Le tricot, ce n'est pas seulement pour les grands-mères
Affaires et économieLes nouveaux leaders de la croissance

Le tricot, ce n’est pas seulement pour les grands-mères

Découvrez les vedettes méconnues de l’entrepreneuriat québécois dans notre palmarès qui recense les entreprises dont le chiffre d’affaires a explosé au cours des dernières années. Parmi celles-ci : Tricots Maxime.

FABRICANT DE TISSU POUR RECOUVRIR LES MATELAS
Croissance : 198 %
Chiffre d’affaires : entre 20 et 50 millions
Employés : 219
Siège social : Montréal

C’est terminé, le textile à Montréal ? Tricots Maxime ne semble pas avoir reçu le message. Des années après que ce secteur eut été terrassé par la concurrence asiatique, l’entreprise a ouvert récemment une troisième usine dans l’île. Elle y fabrique, comme son nom l’indique, du tricot.

Non, Tricots Maxime n’emploie pas une armée de grands-mères, mais d’immenses tricoteuses industrielles importées d’Allemagne qui fonctionnent 24 heures sur 24, sept jours sur sept. « On en a plus de 80 », dit fièrement le président, Maxime Thériault, 33 ans. Chacune d’entre elles, haute de trois mètres, fait danser 4 800 aiguilles commandées par ordinateur pour façonner du coutil, soit le tissu qui recouvre les ressorts ou la mousse des matelas.

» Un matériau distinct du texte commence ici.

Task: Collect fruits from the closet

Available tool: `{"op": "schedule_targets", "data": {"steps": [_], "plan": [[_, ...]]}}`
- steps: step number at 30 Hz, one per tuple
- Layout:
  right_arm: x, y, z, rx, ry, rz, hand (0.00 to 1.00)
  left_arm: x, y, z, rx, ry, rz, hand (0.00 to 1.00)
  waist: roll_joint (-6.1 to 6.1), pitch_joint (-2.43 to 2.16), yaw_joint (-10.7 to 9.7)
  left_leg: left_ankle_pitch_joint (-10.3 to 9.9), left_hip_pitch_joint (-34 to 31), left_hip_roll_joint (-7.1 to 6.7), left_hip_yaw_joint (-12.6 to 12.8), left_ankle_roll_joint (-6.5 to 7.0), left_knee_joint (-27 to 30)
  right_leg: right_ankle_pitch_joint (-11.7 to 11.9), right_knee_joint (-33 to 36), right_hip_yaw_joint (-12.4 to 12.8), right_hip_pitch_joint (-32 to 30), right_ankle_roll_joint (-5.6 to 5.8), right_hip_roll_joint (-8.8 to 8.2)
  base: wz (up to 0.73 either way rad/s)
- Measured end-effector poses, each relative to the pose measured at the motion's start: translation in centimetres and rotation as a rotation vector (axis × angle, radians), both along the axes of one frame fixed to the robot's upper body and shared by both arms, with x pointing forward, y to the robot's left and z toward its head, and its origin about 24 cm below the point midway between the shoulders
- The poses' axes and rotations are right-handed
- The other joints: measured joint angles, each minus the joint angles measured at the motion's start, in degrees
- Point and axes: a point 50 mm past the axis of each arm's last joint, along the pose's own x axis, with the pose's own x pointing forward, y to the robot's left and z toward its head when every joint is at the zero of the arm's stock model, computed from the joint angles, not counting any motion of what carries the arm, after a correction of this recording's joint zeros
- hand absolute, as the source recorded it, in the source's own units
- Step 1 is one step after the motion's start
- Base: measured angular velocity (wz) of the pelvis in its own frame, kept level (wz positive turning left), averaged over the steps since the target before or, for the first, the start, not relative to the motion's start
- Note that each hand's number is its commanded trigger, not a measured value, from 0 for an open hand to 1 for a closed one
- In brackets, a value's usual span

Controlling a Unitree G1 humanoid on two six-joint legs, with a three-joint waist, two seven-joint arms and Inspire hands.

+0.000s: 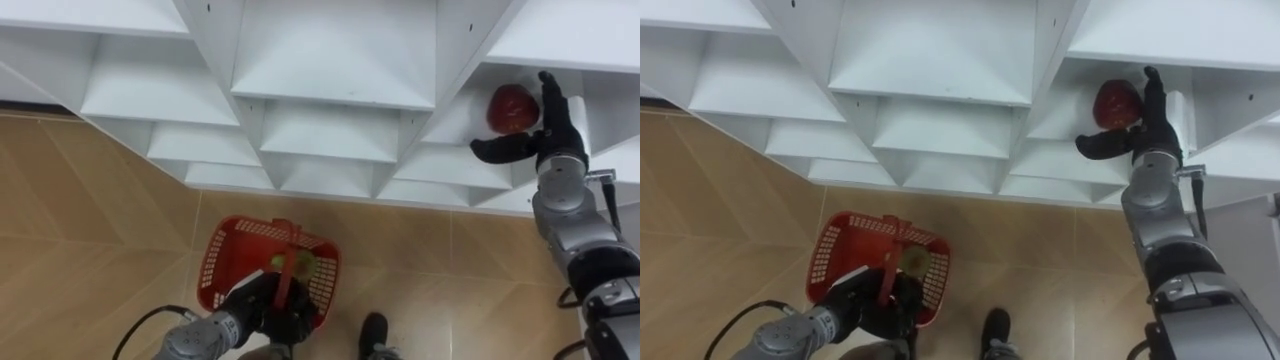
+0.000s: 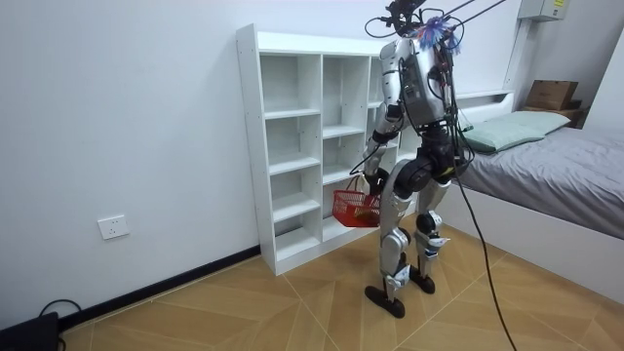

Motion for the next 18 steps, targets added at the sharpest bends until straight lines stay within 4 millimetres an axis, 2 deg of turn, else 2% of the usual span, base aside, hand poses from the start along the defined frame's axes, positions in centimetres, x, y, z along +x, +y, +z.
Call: {"op": "schedule_targets", "data": {"steps": [1,2,3,12,18], "plan": [[0.00,-0.01,0.01,-0.001,-0.002,-0.002,0.82,0.13,-0.03,0.07,0.000,-0.004,0.000,1.00,0.01,0.00,0.00,0.00,0.00,0.00,0.00,0.00,0.01,0.00,0.01,0.00,0.00,0.00,0.00,0.00],[-0.01,-0.02,0.02,-0.003,-0.003,-0.006,0.88,0.25,-0.06,0.14,0.000,-0.007,-0.001,1.00,0.01,0.00,0.00,0.00,0.00,0.00,0.01,0.00,0.02,0.00,0.02,0.00,0.00,0.00,-0.01,0.00],[-0.01,-0.04,0.04,-0.003,-0.005,-0.008,1.00,0.29,-0.08,0.16,-0.001,-0.008,-0.001,1.00,0.02,0.00,-0.01,0.00,0.00,0.00,0.01,0.00,0.02,0.00,0.02,0.00,0.00,0.00,-0.01,0.00],[0.22,-0.34,0.79,-0.036,-0.047,-0.054,1.00,0.31,-0.43,0.18,-0.028,-0.003,0.010,1.00,0.15,-0.03,-0.08,0.01,0.01,0.16,0.12,-0.03,0.01,0.03,0.00,0.09,0.00,-0.05,0.14,0.00],[0.36,0.35,0.64,-0.018,-0.047,-0.033,1.00,0.31,-0.49,0.19,-0.029,-0.003,0.009,1.00,0.25,-0.05,-0.04,0.02,0.01,0.14,0.14,-0.03,0.02,0.04,0.01,0.09,0.01,-0.06,0.10,0.00]]}}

Certes, ce n’est pas aussi excitant que de tisser la nouvelle gamme automnale de Gap, mais le coutil est la raison pour laquelle Tricots Maxime n’a pas été remplacée par Tricots Asie. L’industrie du matelas, contrairement à celle du vêtement, est encore forte en Amérique du Nord. Les fabricants gardent toutefois peu de stock, préférant fabriquer les matelas à la dernière minute. Pour cela, avoir un fournisseur rapide comme Tricots Maxime est essentiel. « On peut tricoter et livrer du coutil sur mesure en moins d’une semaine », dit Maxime Thériault.

C’est d’ailleurs pour servir plus rapidement ses clients américains que l’entreprise a ouvert une usine en Caroline du Nord il y a trois ans. Une décision qui s’avère encore meilleure aujourd’hui, en raison de l’incertitude commerciale qui plane depuis l’élection de Donald Trump.

En plus des États-Unis, Tricots Maxime dessert le Mexique et vient de s’entendre avec un partenaire pour s’attaquer au marché européen. « On regarde aussi du côté de l’Asie », dit Maxime Thériault. Une entreprise de textile montréalaise qui vendrait en Asie ? Au fond, tant mieux si Tricots Maxime n’a pas reçu le message.